◆ Records
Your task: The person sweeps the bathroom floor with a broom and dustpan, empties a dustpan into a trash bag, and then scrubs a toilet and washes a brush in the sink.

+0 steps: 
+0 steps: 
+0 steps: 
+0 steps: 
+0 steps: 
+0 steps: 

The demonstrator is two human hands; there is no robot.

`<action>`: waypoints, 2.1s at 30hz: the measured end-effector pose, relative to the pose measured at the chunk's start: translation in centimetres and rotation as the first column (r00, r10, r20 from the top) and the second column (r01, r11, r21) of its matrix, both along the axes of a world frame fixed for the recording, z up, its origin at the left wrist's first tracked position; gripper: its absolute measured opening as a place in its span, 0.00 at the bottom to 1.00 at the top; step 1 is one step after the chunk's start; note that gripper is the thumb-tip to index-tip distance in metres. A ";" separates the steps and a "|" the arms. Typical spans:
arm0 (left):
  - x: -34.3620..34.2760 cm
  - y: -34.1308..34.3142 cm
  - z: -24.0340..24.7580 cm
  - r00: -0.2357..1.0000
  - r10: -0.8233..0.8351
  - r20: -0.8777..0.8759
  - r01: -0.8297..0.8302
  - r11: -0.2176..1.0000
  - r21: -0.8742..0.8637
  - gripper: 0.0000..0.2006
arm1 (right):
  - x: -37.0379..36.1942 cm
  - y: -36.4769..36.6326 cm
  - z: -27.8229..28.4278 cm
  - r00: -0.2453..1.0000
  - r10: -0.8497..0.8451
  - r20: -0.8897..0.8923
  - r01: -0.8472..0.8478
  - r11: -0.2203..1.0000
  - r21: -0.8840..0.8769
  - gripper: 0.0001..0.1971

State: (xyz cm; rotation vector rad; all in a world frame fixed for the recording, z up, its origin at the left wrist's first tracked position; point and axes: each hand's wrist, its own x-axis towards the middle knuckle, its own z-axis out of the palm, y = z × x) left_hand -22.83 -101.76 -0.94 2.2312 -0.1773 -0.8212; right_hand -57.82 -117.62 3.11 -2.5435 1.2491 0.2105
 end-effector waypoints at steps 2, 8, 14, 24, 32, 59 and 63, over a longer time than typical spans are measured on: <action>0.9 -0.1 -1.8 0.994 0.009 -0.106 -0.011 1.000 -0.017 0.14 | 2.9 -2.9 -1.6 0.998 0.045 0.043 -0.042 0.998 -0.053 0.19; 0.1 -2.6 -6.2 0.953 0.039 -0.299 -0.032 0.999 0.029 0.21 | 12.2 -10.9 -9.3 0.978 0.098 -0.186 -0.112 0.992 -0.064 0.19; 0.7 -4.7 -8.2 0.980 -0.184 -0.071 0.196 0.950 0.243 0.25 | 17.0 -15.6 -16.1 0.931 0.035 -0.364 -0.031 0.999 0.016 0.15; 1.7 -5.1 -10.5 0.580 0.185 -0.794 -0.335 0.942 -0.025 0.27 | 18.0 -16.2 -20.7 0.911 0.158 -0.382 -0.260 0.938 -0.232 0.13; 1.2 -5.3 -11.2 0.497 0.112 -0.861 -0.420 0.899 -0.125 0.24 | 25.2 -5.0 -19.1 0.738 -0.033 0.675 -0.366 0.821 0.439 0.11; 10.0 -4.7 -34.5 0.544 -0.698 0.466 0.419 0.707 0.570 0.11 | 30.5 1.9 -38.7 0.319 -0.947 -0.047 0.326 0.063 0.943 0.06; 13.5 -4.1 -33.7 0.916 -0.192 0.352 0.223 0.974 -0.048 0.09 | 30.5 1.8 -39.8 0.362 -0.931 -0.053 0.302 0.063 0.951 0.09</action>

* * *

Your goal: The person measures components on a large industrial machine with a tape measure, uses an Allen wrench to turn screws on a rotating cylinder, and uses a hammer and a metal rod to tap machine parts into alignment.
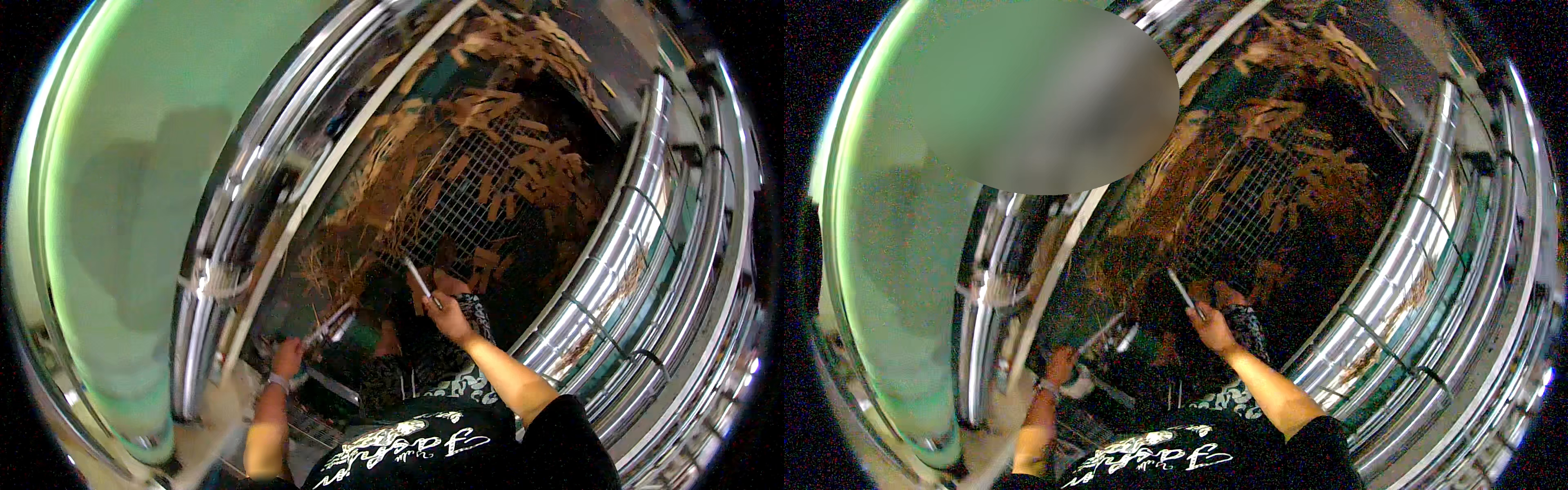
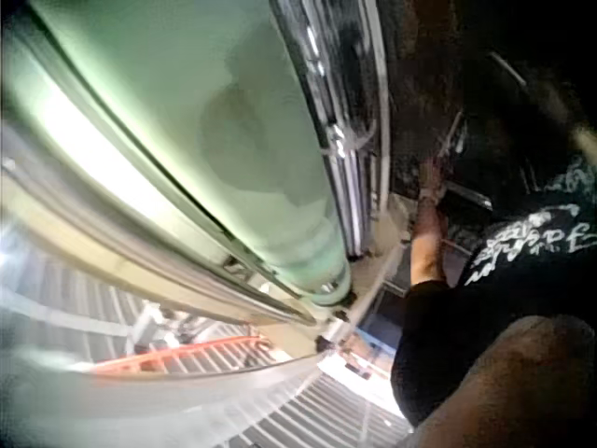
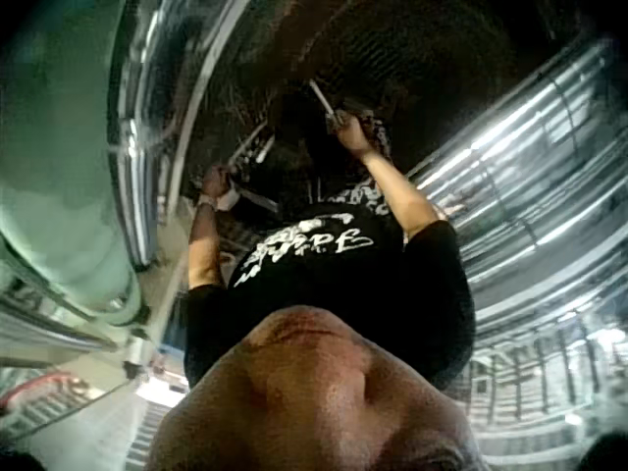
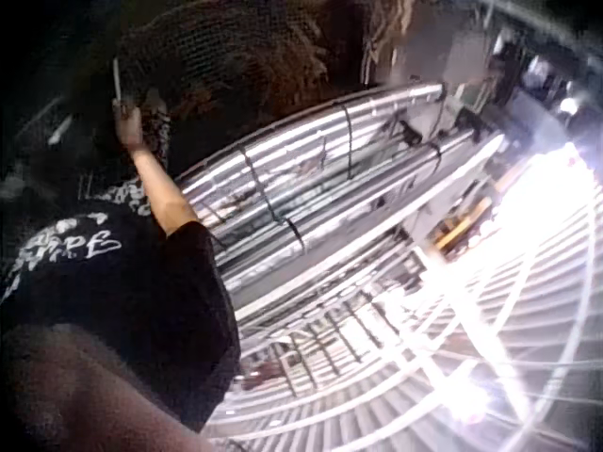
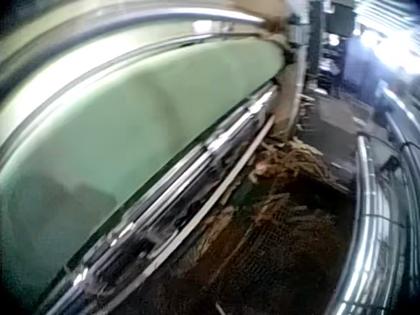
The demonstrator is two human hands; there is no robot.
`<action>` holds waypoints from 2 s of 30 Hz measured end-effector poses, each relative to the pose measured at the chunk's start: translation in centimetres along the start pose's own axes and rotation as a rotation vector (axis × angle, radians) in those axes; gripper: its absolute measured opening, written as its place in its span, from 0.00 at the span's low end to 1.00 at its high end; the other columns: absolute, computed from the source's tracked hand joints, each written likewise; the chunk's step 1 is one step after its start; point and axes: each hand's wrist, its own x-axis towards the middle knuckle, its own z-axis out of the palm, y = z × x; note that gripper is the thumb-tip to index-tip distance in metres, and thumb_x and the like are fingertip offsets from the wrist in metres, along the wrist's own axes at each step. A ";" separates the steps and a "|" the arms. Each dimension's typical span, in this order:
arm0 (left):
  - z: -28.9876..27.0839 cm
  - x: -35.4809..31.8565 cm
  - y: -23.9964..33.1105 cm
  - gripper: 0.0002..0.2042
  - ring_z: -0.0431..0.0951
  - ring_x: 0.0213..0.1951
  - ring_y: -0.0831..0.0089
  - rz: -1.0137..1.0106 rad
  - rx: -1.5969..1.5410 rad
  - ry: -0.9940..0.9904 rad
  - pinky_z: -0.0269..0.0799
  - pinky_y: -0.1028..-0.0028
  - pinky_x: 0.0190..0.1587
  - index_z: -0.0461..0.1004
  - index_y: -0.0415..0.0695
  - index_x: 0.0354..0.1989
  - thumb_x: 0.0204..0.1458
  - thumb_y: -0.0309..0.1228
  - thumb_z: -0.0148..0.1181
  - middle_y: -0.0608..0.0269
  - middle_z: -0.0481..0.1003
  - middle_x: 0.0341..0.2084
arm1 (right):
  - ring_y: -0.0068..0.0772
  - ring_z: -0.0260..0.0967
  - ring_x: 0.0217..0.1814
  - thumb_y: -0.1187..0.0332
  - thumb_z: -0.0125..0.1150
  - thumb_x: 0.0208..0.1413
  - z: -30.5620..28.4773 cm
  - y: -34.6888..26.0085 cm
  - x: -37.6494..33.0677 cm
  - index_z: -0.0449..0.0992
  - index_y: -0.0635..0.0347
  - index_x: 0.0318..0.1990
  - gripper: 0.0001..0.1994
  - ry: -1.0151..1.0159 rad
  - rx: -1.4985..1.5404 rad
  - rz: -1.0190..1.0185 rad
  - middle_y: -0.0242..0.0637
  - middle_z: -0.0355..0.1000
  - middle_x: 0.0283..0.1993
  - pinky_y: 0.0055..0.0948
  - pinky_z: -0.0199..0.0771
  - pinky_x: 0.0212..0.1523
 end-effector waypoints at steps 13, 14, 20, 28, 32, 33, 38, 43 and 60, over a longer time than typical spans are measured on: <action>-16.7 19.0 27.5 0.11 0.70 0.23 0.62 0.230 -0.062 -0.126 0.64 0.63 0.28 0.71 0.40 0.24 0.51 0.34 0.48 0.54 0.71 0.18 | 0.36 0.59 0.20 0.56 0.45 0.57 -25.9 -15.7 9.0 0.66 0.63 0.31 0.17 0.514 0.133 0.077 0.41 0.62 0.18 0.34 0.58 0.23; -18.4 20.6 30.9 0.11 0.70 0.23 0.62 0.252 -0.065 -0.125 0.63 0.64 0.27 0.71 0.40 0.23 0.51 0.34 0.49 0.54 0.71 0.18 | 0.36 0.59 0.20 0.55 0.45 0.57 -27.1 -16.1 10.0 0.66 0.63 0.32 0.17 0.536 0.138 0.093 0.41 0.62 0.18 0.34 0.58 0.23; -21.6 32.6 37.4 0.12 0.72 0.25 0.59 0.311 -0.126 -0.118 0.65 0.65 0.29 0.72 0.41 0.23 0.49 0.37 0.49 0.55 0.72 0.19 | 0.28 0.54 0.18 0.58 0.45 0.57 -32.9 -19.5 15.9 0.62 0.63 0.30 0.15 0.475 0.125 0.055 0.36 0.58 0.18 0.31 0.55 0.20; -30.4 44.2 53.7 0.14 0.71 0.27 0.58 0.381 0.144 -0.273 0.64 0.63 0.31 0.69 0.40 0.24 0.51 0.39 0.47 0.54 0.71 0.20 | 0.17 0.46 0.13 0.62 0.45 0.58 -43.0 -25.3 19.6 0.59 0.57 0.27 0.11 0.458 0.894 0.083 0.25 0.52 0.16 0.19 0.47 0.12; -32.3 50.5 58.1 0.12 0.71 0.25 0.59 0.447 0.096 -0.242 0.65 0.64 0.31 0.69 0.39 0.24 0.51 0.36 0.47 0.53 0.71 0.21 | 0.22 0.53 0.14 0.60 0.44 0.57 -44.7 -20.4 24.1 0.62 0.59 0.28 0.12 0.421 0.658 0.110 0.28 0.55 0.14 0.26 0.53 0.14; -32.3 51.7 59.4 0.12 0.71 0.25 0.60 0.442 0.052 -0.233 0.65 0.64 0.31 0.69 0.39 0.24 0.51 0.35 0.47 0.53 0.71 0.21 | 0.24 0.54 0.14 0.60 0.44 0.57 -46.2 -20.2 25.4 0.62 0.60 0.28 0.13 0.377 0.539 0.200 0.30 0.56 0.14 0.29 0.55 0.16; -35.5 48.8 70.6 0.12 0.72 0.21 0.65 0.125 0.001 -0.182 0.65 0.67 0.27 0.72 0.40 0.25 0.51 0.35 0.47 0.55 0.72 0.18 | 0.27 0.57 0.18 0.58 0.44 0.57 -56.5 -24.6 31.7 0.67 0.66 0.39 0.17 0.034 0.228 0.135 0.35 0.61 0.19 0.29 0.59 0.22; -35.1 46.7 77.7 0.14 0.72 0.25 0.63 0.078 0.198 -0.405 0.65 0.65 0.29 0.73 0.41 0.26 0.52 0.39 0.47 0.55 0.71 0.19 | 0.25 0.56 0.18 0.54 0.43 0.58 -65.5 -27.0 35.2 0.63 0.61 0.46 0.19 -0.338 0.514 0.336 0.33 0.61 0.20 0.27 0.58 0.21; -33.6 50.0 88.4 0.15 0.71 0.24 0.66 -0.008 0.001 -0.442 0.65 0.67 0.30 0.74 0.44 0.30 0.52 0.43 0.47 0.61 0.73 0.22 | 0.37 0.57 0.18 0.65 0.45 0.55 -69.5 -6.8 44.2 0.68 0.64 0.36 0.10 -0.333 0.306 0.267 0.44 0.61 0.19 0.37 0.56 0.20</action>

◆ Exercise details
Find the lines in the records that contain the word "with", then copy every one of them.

◆ Completed task
Your task: The person sweeps the bathroom floor with a broom and dustpan, empties a dustpan into a trash bag, and then scrubs a toilet and washes a brush in the sink.
Your goal: The person measures components on a large industrial machine with a tape measure, uses an Allen wrench to turn screws on a rotating cylinder, and uses a hammer and a metal rod to tap machine parts into alignment.

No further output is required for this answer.